Accanto all’assenteismo e al presenteismo sul posto di lavoro, continua Mennini, “c’è anche il fenomeno della disoccupazione da considerare. Circa il 17-18% degli intervistati sono persone che hanno perso il posto di lavoro o per la loro malattia (e sono persone giovani che si porteranno dietro prestazioni anche previdenziali per tutta la vita) o per la malattia dei loro figli. E questo si ripercuote in maniera drammatica su tutto il contesto sociale di queste famiglie”.
I ‘diari di bordo’ della comunità Sma parlano anche di nuovi orizzonti: “Con la diagnosi che ti lascia senza parole arriva anche la notizia della possibilità di intraprendere un supporto farmacologico”. E ancora: “Si parla di terapia e non solo di accompagnamento”. E per Mennini proprio su questo fronte è necessario un cambio di paradigma importante: “I costi indiretti della malattia vengono troppo spesso trascurati anche a livello governativo. Qui si evidenzia, però, in maniera inequivocabile che è necessario un cambio di visione: quando si va a effettuare una valutazione economica sui nuovi trattamenti per questi pazienti, bisognerà giocoforza tenere conto dell’impatto che avranno nel ridurre questa categoria di costi, non focalizzandosi solo sui costi diretti sanitari”.
“La Sma è una malattia molto complessa e quando c’è una diagnosi deve esserci necessariamente una presa in carico totale della famiglia e del caregiver. I bisogni vanno dalla riabilitazione agli ausili specifici, che vanno da un busto a una carrozzina con una postura particolarmente idonea. La prima necessità di questi ragazzi è inoltre che non venga preclusa loro la libertà e l’indipendenza”, racconta Maria Letizia Solinas, presidente dell’Associazione per lo studio delle atrofie muscolari spinali infantili (Asamsi) e “mamma di Tommaso, 20 anni, iscritto a Ingegneria con profitto, il centro della nostra vita”.
Anche nella sua famiglia c’è chi ha rinunciato al lavoro (il marito) e Solinas da tempo si batte proprio per ottenere il sostegno a un disegno di legge che dia un riconoscimento giuridico e una tutela vera dei caregiver.

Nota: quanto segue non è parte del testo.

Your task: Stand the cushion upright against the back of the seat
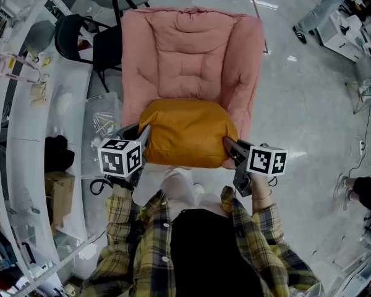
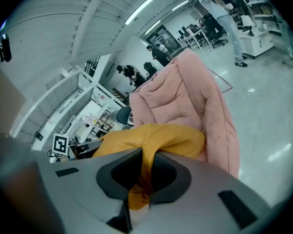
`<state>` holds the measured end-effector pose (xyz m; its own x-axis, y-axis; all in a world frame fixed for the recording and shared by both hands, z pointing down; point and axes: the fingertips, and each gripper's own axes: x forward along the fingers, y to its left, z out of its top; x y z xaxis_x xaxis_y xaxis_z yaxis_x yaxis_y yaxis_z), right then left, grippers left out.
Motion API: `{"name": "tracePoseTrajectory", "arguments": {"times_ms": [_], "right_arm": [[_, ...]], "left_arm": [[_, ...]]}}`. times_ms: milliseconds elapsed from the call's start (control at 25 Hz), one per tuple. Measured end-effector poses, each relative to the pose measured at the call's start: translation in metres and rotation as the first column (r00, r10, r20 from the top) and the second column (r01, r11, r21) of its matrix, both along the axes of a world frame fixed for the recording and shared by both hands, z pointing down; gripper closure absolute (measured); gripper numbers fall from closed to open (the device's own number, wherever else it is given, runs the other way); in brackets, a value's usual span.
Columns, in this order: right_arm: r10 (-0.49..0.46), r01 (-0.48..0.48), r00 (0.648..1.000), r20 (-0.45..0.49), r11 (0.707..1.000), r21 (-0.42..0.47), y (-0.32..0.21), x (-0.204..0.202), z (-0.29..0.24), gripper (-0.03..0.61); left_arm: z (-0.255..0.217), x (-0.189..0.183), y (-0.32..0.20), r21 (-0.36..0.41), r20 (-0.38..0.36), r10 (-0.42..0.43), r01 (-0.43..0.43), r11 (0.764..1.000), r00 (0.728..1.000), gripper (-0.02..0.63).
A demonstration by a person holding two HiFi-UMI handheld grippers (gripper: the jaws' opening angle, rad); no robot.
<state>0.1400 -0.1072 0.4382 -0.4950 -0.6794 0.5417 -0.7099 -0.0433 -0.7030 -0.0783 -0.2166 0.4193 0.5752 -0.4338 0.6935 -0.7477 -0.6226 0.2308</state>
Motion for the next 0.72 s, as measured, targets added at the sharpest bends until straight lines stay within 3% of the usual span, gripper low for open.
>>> {"name": "tracePoseTrajectory", "arguments": {"times_ms": [280,720], "right_arm": [[0.067,-0.066,0.996,0.051,0.998,-0.021,-0.08,0.017,0.0,0.529],[0.122,-0.114,0.988,0.093,0.99,-0.08,-0.187,0.065,0.0,0.528]], "left_arm": [[0.01,0.016,-0.083,-0.07,-0.026,0.063,-0.065,0.995,0.998,0.543],[0.015,0.064,-0.189,-0.12,-0.062,0.145,-0.151,0.981,0.988,0.53]]}}
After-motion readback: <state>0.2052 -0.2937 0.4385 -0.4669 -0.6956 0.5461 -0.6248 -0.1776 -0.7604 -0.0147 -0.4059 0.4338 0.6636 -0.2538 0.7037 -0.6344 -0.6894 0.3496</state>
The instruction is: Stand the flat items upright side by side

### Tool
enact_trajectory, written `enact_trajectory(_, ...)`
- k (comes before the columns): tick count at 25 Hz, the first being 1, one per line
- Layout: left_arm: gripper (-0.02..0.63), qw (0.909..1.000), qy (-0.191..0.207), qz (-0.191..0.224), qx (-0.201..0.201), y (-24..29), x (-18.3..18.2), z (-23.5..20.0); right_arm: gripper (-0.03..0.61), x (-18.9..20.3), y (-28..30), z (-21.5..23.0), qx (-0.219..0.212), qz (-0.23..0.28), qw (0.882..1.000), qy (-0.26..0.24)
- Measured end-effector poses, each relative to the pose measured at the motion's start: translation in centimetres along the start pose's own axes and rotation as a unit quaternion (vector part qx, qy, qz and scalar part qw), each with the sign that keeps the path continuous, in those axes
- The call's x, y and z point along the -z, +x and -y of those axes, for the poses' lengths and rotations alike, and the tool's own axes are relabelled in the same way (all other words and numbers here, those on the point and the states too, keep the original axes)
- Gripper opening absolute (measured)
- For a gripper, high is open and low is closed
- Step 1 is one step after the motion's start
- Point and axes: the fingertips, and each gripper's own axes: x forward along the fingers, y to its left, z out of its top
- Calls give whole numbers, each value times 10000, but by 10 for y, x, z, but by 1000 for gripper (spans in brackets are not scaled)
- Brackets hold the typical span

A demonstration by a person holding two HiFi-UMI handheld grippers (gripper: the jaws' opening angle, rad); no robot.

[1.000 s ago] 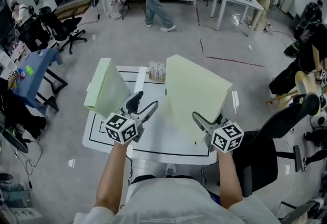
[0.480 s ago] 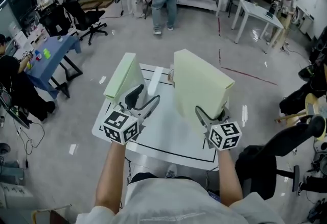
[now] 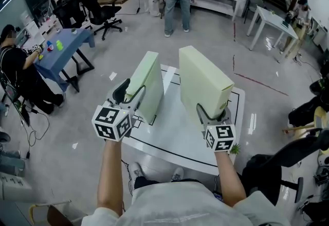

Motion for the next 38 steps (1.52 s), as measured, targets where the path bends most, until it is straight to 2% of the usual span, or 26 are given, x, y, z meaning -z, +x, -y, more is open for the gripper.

Chi come lei vive la Sma da tanti anni sa che “i nuovi scenari che si stanno aprendo con i nuovi trattamenti erano impensabili fino a poco tempo fa. Ma questo – ammonisce – comporta una presa in carico ancora più attenta dei pazienti, perché nel lungo periodo cambiano di molto le esigenze. E occorrerà sensibilizzare molto le istituzioni per i temi per esempio di vita indipendente, di sostegno alla scuola e di inserimento nel mondo del lavoro”.